Stress-free as a rabbi playing Twister with a psycho

Like a Tarantino movie written by Grant Morrison, Steve Aylett’s Slaughtermatic goes nowhere in a confusing and violent way. When I read Lint, Aylett’s biography of a non-existent SF author, I didn’t realize just how much of himself he had put into Lint. Jeff Lint is a master of absurd one-liners, and so is Aylett. You approach each sentence as if it were an undetonated bomb, (“the idea broke like a bone, hurting and useless”). Reading Slaughtermatic at normal speed is to miss the point. It will make your head hurt either way, but at quarter speed, and with repeated rereadings of unusually strange paragraphs, you may also enjoy it, though I offer no guarantees.

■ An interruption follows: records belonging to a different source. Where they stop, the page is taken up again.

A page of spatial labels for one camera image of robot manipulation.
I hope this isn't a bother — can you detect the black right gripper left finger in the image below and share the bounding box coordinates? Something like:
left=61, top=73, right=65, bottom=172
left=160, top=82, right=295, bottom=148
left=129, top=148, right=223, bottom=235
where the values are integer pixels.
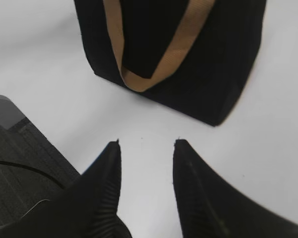
left=0, top=141, right=132, bottom=238

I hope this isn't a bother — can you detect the black cable on floor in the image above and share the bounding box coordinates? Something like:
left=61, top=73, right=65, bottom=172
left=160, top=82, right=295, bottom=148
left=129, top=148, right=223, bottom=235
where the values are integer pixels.
left=0, top=160, right=65, bottom=190

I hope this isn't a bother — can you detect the black canvas tote bag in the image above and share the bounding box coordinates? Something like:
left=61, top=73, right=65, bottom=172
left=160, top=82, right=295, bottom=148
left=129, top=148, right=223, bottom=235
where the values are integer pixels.
left=74, top=0, right=266, bottom=126

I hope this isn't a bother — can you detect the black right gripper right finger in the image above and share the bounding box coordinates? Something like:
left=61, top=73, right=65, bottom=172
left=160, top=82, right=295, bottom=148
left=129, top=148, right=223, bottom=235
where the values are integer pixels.
left=173, top=139, right=298, bottom=238

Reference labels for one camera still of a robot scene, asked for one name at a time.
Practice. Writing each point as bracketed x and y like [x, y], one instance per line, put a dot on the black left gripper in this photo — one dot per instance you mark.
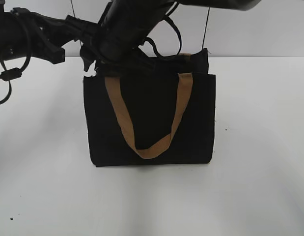
[48, 35]

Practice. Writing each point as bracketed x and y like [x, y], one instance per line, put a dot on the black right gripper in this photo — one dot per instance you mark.
[118, 48]

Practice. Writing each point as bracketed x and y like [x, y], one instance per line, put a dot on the black canvas tote bag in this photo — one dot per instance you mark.
[137, 118]

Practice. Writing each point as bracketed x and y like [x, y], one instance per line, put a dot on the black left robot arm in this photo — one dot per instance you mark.
[26, 34]

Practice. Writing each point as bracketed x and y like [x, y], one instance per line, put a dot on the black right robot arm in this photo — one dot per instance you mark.
[136, 12]

A satire of hyper-violence, from a world of casual murder and philosopher criminals, Slaughtermatic makes about five aborted detours on every page, dropped into the story to derail the reader, (“Specter was an expert in fractal litigation, whereby the flapping of a butterfly’s wing on one side of the world resulted in a massive compensation claim on the other”). It’s hilarious, and proof that you can be absurd (“there were four dead guns on the floor, one still twitching”) without being obscure – which is why I now regret the comparison to Morrison, who is both.

[The cops] had escalated internal cover-ups after the crime strike embarassment four years ago – the only people conspicously unaware of the strike were the cops, who had gone on killing and looting as usual.